Diabetes is usually not difficult to recognize. Clinical symptoms include frequent urination, excessive thirst or hunger, and either accelerated weight loss or weight gain. Fatigue, vision changes, and mood changes can also be associated with it, and the disease may lead to poor wound healing.
The word “diabetes” (originally called “diabetes mellitus”) is derived from the Greek word “diabetes,” which means “to siphon,” and the Latin word “mellitus,” which signifies “sweet.” The disease was first defined in the 17th century by the sweet taste of sufferers’ urine.
However, earlier cultures — including the Greeks, Chinese, Egyptians, and Persians — had identified sweet-tasting urine among people with such an illness. In those ancient times, physicians could diagnose diabetes from excess sugar in the urine, but they had no idea how to treat it.
In 1889, physicians explained that dogs that had their pancreas removed developed symptoms of diabetes and died shortly thereafter.

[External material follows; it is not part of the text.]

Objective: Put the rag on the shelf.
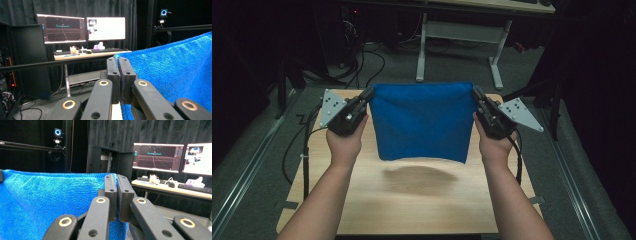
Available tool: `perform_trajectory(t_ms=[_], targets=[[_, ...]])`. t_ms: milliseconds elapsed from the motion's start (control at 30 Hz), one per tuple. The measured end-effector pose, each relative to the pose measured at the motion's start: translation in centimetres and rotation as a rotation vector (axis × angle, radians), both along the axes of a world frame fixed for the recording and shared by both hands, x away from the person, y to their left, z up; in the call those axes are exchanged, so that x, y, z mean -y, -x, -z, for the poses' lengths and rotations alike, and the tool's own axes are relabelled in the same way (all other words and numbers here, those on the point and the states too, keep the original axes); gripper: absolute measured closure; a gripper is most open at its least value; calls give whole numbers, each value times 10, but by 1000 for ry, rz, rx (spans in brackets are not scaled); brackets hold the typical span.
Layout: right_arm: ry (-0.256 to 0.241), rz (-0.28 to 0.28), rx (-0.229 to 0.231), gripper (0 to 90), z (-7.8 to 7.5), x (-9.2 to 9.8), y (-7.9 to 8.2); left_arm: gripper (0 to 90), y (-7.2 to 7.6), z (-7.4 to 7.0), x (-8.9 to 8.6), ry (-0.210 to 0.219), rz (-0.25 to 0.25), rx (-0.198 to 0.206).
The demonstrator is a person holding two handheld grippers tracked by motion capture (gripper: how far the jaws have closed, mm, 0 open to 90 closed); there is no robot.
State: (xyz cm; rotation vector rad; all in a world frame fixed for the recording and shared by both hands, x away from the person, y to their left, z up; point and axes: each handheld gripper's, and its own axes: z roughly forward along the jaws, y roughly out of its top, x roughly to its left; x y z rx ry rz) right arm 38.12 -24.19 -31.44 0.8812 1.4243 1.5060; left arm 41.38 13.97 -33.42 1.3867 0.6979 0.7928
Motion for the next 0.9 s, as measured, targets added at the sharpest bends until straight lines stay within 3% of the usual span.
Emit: perform_trajectory(t_ms=[200,233,267,400,700,867,900], targets=[[10,13,-27,888,-4,0,-29,887,-26,-12,3,-45,-40,3],[10,13,-29,888,-5,0,-35,888,-36,-15,5,-70,-60,1],[10,13,-29,888,-5,0,-35,888,-36,-15,5,-70,-60,1],[19,16,-44,888,-9,-3,-60,887,-63,-18,8,-112,-96,-22],[1,30,-80,889,-15,2,-98,886,-98,-25,19,-127,-124,-47],[13,41,-115,889,-9,5,-113,884,-113,-21,24,-138,-133,-79],[28,46,-139,889,-4,6,-120,884,-121,-16,25,-135,-135,-104]])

The pancreas is a gland in the stomach that is responsible for producing insulin, which is crucial for transmission of sugar from the blood into cells. Not surprisingly, without a pancreas, an insufficient amount of insulin is produced, and diabetes — that is, excessive blood sugar — can develop.
In 1921, other physicians found that dogs that developed diabetes through having their pancreas removed could have symptoms reversed by being treated with an extract from the pancreas — what is now known as insulin.
In 1922, the first human diabetic was successfully treated with insulin.